Report every line of the data where the string "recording" appears.

• [DATA SECTION]:
☆ ☆ ☆ ☆
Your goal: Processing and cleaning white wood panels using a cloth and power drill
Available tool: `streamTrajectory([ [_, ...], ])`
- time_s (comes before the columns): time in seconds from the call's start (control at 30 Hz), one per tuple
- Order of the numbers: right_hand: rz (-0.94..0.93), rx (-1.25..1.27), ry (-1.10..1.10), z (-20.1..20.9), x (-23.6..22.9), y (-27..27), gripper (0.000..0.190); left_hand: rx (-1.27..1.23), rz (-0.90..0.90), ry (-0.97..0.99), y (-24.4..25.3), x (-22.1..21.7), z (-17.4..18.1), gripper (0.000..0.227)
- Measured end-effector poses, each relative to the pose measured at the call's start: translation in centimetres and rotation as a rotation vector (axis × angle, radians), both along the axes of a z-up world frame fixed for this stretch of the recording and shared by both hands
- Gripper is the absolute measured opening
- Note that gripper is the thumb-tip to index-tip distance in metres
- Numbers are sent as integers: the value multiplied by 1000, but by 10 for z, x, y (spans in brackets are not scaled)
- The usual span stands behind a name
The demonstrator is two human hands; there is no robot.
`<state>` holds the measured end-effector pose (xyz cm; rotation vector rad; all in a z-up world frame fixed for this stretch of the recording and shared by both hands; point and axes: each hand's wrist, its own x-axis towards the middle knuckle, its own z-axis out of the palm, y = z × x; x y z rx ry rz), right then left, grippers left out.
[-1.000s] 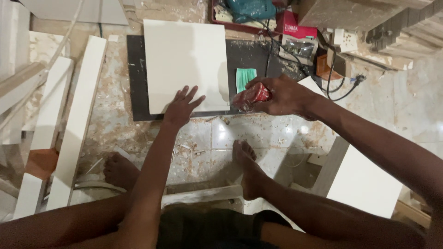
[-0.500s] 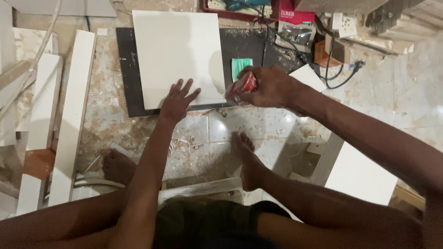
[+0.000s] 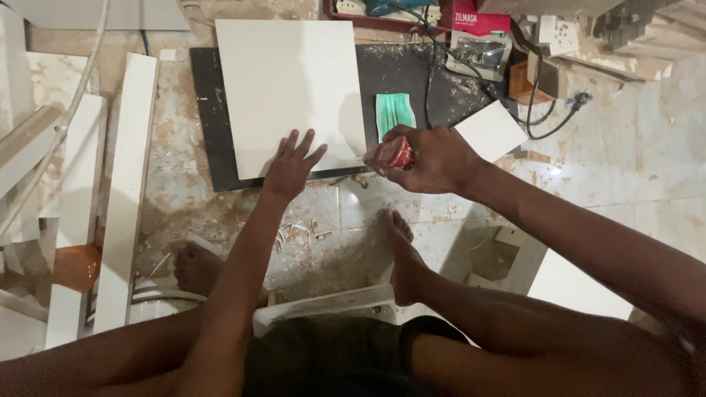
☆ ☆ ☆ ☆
• [OUTPUT FOR THIS TASK]:
- Measured end-effector poses, each relative to the pose measured at the call's start: translation in centimetres and rotation as a rotation vector (axis × angle, radians), both along the axes of a z-up world frame fixed for this stretch of the recording and shared by both hands
`<state>` holds the measured end-effector pose (xyz cm; rotation vector rad; all in a z-up world frame fixed for this stretch of the recording and shared by both hands; point and axes: each hand's wrist, its own x-axis towards the middle knuckle, its own z-axis out of the palm, y = z × x; x y z rx ry rz), right then left, grippers left out.

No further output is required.